Britain has mostly fought its social battles and what we've seen is that the economic right mostly doesn't care and has let the libertarian south win its token symbolic fights. The economic left and the libertarian south, except for perhaps the gentle rumblings of Jeremy Corbyn, are mostly feebly timid. While Boris Johnson does like to be portrayed as a buffoon, he doesn't really represent the authoritarian north in the same way that Donald Trump does. I personally think that this is little more than a practice run for the premiership on his part. I think that Boris is eyeing off the black door of Number Ten and that this is all just a simulation at a tilt for the top spot.
Looking back at Malcolm Turnbull and Bill Shorten, neither they or their parties have the same mad isolationist streak that either a Trump or Farage has, Shorten isn't prepared to pull the economy as far to the left as a Sanders might and neither of them have either a great reserve of insanity or buffoonery that Trump or Johnson have.
I think that politics around the world, is largely being fought on negative grounds because nobody has the inventiveness or vision to positively stand for anything. Trump is prepared to blame the world and especially immigrants for America's woes, Hillary Clinton just has to stand against Donald Trump, Brexit is claiming that everything will go to ruin if Britain is tied to the sinking ship of Europe and the stay campaign is claiming that if Britain cuts itself adrift, then the economy will wreck itself.
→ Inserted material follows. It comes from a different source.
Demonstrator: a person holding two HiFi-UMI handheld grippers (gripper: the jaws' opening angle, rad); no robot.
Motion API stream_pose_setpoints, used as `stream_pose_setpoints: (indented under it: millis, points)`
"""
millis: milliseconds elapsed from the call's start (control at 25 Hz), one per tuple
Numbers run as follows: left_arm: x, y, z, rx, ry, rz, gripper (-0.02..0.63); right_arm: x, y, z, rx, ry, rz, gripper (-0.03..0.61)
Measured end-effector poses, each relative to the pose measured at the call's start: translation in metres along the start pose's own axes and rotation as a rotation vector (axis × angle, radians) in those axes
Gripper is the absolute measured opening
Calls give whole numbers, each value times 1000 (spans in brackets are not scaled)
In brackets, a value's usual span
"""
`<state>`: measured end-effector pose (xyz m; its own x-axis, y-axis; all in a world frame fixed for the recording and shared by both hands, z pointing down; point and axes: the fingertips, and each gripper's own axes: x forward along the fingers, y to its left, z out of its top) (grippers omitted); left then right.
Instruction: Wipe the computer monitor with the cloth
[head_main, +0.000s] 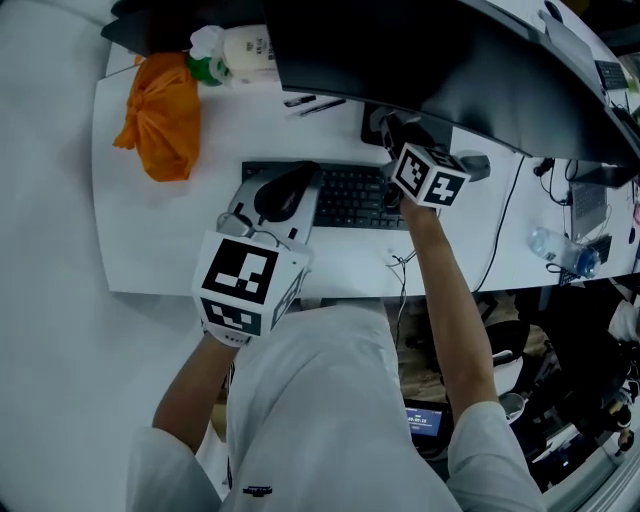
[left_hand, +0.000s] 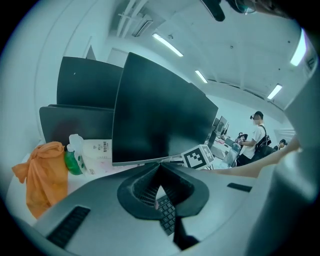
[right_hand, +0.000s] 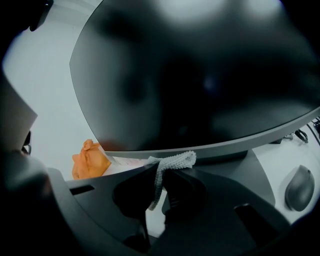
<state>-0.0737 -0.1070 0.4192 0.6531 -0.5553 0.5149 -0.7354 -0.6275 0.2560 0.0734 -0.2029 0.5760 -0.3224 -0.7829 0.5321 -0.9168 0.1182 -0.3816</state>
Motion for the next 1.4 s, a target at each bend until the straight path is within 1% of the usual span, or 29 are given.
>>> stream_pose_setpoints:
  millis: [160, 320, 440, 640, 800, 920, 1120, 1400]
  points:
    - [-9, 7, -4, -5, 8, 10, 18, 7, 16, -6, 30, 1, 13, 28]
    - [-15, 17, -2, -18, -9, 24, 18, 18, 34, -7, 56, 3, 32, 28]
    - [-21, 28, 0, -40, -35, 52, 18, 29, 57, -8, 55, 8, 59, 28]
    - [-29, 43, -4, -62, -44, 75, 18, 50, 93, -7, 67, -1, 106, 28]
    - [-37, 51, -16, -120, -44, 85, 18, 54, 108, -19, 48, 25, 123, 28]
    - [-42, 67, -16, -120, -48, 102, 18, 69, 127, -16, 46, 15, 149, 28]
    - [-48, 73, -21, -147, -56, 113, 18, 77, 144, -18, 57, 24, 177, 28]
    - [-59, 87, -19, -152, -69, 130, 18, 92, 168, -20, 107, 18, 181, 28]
Neither Malcolm or Bill have any mad populist or nationalist rhetoric to fall back on. Consequently, they're nor spouting anything that's particularly bonkers. Also, because we have compulsory voting in this country, they don't really need to shout from the rooftops to get people out to vote. What they're both doing is speaking to the safe zones that both of their teams play from and to be honest, I'd rather see dull and timid politics than fifteen different kinds of madness.